Efficient observability in Kubernetes: from data collection to troubleshooting

Guest:

Julia Blase

In this interview, Julia Blase, Product Management Lead at Chronosphere, discusses:

How to implement data-driven monitoring by analyzing usage patterns and removing unused metrics, leading to 60% reduction in storage costs while improving troubleshooting efficiency.
The shift from hero-based troubleshooting to systematic debugging by documenting expert workflows and making them accessible to all team members.
Why unified observability platforms are essential in modern infrastructure, focusing on tools that preserve context and reduce the complexity of debugging Kubernetes environments.

Relevant links

Transcription

Bart: Who are you? What's your role and where do you work?

Julia: My name is Julia Blase. I'm a product management lead and I work at Chronosphere.

Bart: What are three Kubernetes emerging tools that you're keeping an eye on?

Julia: I'm looking into Perses for data visualization on top of open source monitoring tools like Prometheus that are designed for Kubernetes. It's great to have more open source visualization tools, which makes Grafana have a competitor, and that makes everyone better in the space. FluentBit 3.2 has a lot of really important performance enhancements and efficiencies, we were watching the keynotes and Observability Day. I'm definitely keeping an eye on that. OTel, I know it's been around for a while, but it keeps maturing, and we just keep seeing more and more customers demand open telemetry for metrics and traces. I think that's going to continue to grow.

Bart: One of our guests, Mat, shared that most teams store logs and metrics in Kubernetes without considering the implications of the data they collect. Consequently, they end up paying a hefty price for data that is not actually used. What's your advice on ingesting, storing, and querying metrics in Kubernetes?

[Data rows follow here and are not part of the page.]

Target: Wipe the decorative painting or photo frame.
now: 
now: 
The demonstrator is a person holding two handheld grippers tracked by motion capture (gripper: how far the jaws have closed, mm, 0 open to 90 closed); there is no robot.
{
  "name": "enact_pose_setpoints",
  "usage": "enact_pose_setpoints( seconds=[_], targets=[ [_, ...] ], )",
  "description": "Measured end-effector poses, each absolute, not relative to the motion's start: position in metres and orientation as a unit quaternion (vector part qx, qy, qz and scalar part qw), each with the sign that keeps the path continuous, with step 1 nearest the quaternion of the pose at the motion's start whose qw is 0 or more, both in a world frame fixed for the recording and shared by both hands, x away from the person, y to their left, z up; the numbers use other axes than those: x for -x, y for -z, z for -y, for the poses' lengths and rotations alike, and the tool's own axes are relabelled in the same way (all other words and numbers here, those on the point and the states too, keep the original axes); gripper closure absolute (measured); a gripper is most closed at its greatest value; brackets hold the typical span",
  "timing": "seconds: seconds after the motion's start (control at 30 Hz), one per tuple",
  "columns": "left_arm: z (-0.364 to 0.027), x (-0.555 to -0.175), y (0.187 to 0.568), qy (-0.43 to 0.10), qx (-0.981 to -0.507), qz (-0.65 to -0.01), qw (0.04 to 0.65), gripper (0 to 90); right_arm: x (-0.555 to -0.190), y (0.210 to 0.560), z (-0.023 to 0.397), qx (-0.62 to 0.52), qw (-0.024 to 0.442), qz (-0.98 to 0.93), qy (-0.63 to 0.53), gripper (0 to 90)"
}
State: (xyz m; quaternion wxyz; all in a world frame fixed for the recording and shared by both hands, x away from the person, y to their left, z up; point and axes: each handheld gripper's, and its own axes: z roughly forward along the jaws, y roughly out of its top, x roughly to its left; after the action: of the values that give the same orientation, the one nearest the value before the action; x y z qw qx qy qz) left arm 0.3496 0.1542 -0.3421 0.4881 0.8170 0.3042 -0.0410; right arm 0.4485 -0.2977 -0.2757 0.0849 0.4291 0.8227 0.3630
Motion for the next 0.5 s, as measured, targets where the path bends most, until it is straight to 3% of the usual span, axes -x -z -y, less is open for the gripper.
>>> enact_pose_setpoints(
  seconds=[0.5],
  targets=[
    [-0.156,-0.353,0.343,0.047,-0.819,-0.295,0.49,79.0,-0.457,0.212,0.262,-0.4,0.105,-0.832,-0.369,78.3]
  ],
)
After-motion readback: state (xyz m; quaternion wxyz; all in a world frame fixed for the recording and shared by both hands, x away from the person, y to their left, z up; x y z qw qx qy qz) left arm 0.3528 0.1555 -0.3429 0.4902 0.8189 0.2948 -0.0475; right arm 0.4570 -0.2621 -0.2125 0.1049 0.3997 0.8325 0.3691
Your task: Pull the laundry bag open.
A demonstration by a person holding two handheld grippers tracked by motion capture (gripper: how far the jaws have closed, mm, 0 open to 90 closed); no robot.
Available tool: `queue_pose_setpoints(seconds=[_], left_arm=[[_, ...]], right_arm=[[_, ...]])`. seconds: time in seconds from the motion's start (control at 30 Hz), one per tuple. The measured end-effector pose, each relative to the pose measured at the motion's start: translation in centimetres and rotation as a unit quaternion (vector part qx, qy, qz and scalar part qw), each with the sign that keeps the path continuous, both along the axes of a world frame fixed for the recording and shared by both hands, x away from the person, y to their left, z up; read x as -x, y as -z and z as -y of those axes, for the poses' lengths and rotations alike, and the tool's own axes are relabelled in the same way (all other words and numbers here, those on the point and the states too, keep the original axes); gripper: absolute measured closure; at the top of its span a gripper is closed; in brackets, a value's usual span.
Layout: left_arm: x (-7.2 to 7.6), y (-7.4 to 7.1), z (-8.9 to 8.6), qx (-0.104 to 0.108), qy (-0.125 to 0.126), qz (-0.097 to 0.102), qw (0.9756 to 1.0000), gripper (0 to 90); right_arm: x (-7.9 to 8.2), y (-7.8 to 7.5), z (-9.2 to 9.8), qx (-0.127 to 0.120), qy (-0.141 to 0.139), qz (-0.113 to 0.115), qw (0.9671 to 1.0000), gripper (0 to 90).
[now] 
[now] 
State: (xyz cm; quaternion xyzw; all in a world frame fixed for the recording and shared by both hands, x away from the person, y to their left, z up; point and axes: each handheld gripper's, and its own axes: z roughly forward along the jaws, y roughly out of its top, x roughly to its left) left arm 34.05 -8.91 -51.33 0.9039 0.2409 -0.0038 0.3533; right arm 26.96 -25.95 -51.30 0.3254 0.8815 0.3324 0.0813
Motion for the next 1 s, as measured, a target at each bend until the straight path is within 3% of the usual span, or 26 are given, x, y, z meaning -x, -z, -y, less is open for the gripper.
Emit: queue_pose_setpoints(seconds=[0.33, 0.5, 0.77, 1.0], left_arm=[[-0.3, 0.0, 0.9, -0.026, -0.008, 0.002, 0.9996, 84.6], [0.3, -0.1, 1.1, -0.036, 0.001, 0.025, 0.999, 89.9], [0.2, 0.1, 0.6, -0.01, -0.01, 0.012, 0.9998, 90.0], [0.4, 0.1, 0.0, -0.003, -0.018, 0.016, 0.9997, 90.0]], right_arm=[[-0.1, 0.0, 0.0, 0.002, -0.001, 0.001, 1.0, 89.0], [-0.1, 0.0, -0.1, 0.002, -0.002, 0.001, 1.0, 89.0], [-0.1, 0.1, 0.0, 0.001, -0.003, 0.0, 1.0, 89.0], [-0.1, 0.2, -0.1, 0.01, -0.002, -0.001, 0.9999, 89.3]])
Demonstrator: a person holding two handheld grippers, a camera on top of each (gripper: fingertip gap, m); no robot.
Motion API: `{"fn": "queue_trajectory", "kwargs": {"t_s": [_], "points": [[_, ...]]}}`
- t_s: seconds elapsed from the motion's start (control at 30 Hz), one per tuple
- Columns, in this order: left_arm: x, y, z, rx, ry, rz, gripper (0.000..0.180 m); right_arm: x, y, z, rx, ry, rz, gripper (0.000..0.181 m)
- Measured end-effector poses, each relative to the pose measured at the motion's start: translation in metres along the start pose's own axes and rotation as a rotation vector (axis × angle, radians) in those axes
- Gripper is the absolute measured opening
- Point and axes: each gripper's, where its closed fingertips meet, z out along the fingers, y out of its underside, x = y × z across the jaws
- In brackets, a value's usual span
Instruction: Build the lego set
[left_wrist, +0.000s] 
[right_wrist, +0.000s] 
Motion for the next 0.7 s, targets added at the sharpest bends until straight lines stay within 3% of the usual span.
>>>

Julia: Absolutely. My biggest piece of advice is to only keep the data that you need, and do that in a data-driven way. You can look at all the data you collect and see where people are using it - in a monitor, in a dashboard, if people are writing individual queries, or if your API is calling that data all the time. You can also see what's never getting called. When we talk to customers, sometimes they end up cutting their data by up to 60% when they work with us because we give them some of these tools and insights. However, you can do this even without Chronosphere. You can go in there today and see what people are never accessing and drop it. Not only does that save you a ton of costs, but it also saves people a ton of time debugging, as developers aren't digging through a ton of dashboards and line charts and entropy where people have tried and failed to capture what they needed. If you just get rid of all that data, they can get the insights they need much faster. This approach saves both cost and time if you can really analyze what people are not using and just get rid of it.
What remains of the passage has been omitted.